AS CEM MELHORES CRÔNICAS
BRASILEIRAS
O poeta concretista acordou inspirado. Sonhara a noite toda com a namorada. E pensou: lábio,lábia. O lábio em que pensou era o da namorada, a lábia era a própria. Em todo caso, na pior das hipóteses, já tinha um bom começo de poema. Todavia, cada vez mais obcecado pela lembrança daqueles lábios, achou que podia aproveitar a sua lábia e, provisoriamente desinteressado da poesia pura, resolveu telefonar à criatura amada, na esperança e maiores intimidades e vantagens. Até os poetas concretistas podem ser homens práticos.

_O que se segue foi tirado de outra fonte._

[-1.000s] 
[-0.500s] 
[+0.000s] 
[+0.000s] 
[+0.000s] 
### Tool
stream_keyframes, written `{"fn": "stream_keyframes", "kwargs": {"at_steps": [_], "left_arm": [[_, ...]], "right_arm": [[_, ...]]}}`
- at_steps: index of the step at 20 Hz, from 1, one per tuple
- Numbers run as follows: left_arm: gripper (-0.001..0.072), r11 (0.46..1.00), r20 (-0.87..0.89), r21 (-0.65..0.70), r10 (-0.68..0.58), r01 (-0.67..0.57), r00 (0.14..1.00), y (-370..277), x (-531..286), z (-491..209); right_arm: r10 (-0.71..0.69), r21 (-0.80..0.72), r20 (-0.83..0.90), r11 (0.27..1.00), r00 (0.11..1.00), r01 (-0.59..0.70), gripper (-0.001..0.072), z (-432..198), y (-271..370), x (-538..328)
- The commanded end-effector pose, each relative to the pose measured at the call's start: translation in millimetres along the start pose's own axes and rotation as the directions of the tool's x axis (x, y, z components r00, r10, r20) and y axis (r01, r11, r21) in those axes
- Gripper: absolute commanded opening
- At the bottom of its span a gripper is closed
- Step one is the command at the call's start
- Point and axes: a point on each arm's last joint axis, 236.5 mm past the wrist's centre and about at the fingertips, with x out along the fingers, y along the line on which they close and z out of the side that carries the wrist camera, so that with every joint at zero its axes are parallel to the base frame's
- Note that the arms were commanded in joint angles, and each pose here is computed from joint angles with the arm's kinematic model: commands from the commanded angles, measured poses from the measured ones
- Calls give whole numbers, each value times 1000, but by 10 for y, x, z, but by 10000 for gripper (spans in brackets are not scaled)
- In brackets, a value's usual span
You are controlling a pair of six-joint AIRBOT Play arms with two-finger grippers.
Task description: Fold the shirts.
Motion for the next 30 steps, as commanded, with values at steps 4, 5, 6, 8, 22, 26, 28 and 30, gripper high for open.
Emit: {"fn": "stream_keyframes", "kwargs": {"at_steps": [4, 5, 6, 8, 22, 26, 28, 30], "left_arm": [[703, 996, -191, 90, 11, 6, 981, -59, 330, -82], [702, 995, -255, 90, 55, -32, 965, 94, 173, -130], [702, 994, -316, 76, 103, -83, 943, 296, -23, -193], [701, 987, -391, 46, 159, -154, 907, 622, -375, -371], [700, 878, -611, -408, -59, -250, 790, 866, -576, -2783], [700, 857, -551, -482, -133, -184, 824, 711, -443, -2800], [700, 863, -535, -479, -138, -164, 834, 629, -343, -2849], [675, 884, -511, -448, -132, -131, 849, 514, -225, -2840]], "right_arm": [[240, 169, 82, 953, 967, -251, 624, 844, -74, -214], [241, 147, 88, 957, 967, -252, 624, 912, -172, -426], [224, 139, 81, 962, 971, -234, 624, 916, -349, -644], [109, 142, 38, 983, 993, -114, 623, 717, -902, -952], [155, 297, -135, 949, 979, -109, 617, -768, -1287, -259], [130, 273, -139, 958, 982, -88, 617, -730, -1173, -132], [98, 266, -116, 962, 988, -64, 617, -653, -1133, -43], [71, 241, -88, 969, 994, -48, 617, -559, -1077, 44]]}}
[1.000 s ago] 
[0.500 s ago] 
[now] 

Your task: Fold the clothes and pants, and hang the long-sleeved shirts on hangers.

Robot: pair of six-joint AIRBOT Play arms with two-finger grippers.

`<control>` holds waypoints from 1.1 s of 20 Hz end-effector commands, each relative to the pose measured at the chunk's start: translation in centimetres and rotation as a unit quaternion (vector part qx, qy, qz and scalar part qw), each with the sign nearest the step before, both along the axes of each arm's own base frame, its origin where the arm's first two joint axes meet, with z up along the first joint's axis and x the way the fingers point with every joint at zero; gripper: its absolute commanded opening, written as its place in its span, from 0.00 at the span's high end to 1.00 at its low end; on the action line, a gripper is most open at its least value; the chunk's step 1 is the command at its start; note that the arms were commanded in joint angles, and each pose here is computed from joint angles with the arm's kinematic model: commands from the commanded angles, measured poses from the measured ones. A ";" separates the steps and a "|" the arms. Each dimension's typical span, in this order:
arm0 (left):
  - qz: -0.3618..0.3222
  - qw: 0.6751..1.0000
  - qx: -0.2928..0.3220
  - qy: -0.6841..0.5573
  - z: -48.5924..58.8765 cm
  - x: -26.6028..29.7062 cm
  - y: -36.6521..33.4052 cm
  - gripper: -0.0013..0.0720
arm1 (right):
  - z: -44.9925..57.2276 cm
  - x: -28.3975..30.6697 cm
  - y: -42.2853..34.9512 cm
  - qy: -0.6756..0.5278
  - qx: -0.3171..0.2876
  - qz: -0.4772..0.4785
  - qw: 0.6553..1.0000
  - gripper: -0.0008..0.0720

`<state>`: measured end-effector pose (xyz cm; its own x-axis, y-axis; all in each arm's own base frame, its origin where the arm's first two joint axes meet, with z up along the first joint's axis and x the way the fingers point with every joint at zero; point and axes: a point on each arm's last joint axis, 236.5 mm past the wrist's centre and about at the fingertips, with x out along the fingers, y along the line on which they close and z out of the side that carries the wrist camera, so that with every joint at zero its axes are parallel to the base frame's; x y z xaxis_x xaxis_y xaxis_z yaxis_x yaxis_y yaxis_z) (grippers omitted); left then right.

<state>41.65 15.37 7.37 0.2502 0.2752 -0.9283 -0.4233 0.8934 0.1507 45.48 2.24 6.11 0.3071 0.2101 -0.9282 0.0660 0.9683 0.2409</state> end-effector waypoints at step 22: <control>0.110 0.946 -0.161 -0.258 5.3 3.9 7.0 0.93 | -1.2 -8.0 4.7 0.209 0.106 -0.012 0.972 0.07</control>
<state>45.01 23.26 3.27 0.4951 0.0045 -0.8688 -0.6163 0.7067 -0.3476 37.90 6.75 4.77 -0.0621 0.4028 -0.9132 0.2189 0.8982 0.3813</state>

Como, porém, transmitir a mensagem amorosa em termos vulgares, de toda gente, se era um poeta concretista e nisso justamente residia (segundo julgava) todo o seu prestígio aos olhos das moças? Tinha que fazer um poema. A moça chamava-se Ema, era fácil. Discou. Assim que ouviu, do outro lado da linha, o “alô” sonolento do objeto amado, foi logo disparando:
- Ema. Amo. Amas?
-Como? –surpreendeu a jovem. – Quem fala?
- Falo. Falas. Falemos.
A pequena, julgando-se vítima de um “trote”, desligou violentamente, não antes de perpetrar, sem querer um precioso “hai-kai concretista:
- Basta, besta!
O poeta ficou fulminado. Não podia, não podia compreender. Sofreu, que também os concretistas sofre; estava realmente apaixonado, que também os concretistas se apaixonam, quando são jovens – e todo poeta concretista é jovem. Não tinha lábia. Não teria os lábios. Por que não viajar para Líbia? Desaparecer, sumir... Sentia-se profundamente desgraçado, inútil. Um triste. Um traste.
O consolo possível era a poesia. Sentou-se e escreveu:
“Bela. Bola. Bala.”
O que traduzindo em vulgar, vem a dar nesta banalidade: “ A minha bela, não me dá bola. Isto acaba em bala.”
Não acabou, naturalmente. Tomou uma bebedeira e tratou de achar outra namorada, a quem dedicou um soneto parnasiano. Foi a conta. Casaram-se e são muito falazes... oh! Perdão: felizes.